8.6 Multiscale Simulation of a Frontal Passage Through a Wind Turbine Array Using the Weather Research and Forecasting Model

Tuesday, 21 June 2016: 4:45 PM
Bryce (Sheraton Salt Lake City Hotel)
Jeffrey D. Mirocha, Lawrence Livermore National Laboratory, Livermore, CA; and N. Marjanovic, B. D. Hirth, Z. Irons, B. Kosovic, D. Muñoz-Esparza, and F. K. Chow

Multiscale simulations of a frontal passage interacting with an operating wind farm are conducted using the Weather Research and Forecasting (WRF) model. Mesoscale simulations are downscaled to large-eddy simulations using a series of telescopically nested domains, with an array of turbines on the innermost nest represented using generalized actuator disk (GAD) models. Simulations are compared to data from meteorological towers and dual-Doppler-synthesized wind fields from Texas Tech University Ka-band radars. Both the mesoscale-to-microscale downscaling approaches, and the ability of the GAD models to represent wake characteristics, are examined. The simulations depict realistic wakes that qualitatively match observed characteristics.
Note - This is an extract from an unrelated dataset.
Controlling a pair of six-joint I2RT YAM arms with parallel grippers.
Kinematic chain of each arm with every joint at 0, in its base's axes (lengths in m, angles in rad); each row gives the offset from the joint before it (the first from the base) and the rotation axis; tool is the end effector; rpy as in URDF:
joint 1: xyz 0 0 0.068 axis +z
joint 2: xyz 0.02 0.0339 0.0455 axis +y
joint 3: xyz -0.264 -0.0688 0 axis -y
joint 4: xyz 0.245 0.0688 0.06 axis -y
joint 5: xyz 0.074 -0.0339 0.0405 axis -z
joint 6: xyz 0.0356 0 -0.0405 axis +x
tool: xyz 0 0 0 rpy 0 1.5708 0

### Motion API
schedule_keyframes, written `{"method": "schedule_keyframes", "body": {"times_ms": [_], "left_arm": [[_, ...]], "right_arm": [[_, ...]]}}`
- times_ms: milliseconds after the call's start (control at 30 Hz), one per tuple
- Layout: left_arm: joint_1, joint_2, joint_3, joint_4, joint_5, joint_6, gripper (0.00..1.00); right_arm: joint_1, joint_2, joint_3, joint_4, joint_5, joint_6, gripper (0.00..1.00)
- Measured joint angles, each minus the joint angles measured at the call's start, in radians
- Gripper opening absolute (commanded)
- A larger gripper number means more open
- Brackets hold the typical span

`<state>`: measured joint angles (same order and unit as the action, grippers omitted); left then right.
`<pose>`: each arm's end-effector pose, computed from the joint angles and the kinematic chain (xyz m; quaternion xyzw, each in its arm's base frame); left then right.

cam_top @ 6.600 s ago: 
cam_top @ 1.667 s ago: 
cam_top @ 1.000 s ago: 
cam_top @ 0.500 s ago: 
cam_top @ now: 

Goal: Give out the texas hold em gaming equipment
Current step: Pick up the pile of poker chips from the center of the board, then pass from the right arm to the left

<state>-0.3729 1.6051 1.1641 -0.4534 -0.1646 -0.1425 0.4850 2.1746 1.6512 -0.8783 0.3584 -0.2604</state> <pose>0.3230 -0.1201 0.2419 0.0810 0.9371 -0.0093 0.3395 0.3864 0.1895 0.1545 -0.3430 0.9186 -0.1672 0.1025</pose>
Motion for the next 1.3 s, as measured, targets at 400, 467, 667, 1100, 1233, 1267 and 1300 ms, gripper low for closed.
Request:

Use of different meteorological forcing datasets, however, provides very different representations of the wind speed and direction surrounding the frontal passage. A recently developed stochastic perturbation method to accelerate turbulence generation at nested LES inflow boundaries is also examined. Successes, failures, and recommendations for future work are discussed.